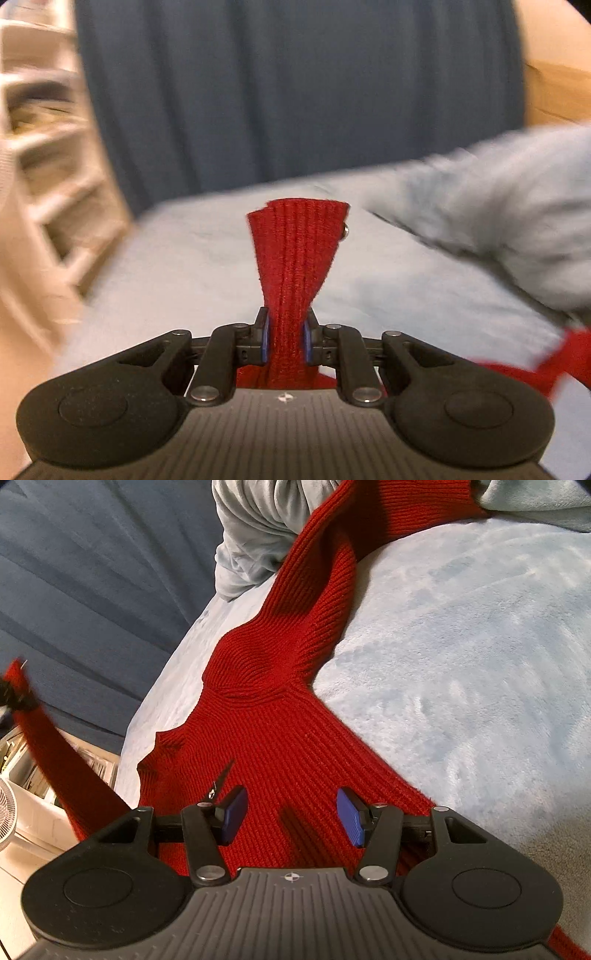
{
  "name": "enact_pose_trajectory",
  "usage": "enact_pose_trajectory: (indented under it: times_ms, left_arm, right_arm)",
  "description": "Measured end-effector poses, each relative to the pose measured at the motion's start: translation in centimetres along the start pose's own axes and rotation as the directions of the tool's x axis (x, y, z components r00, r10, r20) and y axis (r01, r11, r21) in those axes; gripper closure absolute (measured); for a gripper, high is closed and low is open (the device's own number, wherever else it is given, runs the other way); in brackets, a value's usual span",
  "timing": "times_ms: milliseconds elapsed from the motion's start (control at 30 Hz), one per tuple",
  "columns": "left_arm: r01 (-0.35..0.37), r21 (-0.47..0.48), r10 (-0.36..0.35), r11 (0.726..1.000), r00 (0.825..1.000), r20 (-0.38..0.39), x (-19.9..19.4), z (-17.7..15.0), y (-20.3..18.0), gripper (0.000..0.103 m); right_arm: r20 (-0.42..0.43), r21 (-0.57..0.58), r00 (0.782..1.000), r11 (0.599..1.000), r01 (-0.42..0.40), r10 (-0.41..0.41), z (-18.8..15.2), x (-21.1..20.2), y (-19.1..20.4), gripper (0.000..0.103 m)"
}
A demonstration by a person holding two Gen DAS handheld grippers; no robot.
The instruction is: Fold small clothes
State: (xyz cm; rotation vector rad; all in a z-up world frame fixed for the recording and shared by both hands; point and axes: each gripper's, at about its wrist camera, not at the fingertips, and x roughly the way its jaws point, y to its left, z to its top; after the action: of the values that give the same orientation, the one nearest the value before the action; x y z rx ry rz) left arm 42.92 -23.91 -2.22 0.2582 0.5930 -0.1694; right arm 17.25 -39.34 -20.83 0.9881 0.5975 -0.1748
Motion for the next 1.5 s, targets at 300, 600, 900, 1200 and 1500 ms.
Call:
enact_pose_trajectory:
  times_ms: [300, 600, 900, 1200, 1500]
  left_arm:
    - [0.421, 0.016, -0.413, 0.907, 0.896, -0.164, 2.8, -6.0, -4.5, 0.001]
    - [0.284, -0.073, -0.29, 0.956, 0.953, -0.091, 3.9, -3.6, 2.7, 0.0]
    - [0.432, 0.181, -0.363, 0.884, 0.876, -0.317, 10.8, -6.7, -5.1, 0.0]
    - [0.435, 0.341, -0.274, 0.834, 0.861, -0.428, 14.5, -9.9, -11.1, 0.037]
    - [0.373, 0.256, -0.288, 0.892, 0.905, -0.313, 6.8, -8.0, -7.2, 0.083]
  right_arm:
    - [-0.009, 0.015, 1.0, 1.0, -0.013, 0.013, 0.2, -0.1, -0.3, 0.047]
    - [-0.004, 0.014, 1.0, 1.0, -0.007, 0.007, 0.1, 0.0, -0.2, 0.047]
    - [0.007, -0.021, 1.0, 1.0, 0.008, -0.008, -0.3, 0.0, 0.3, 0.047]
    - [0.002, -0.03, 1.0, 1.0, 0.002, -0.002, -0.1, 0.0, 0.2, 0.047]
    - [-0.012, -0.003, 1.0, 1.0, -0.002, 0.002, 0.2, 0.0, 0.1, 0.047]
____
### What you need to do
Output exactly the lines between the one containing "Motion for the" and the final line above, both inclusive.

### Exercise output
Motion for the next 1.5 s, targets at 300, 600, 900, 1200 and 1500 ms.
Call:
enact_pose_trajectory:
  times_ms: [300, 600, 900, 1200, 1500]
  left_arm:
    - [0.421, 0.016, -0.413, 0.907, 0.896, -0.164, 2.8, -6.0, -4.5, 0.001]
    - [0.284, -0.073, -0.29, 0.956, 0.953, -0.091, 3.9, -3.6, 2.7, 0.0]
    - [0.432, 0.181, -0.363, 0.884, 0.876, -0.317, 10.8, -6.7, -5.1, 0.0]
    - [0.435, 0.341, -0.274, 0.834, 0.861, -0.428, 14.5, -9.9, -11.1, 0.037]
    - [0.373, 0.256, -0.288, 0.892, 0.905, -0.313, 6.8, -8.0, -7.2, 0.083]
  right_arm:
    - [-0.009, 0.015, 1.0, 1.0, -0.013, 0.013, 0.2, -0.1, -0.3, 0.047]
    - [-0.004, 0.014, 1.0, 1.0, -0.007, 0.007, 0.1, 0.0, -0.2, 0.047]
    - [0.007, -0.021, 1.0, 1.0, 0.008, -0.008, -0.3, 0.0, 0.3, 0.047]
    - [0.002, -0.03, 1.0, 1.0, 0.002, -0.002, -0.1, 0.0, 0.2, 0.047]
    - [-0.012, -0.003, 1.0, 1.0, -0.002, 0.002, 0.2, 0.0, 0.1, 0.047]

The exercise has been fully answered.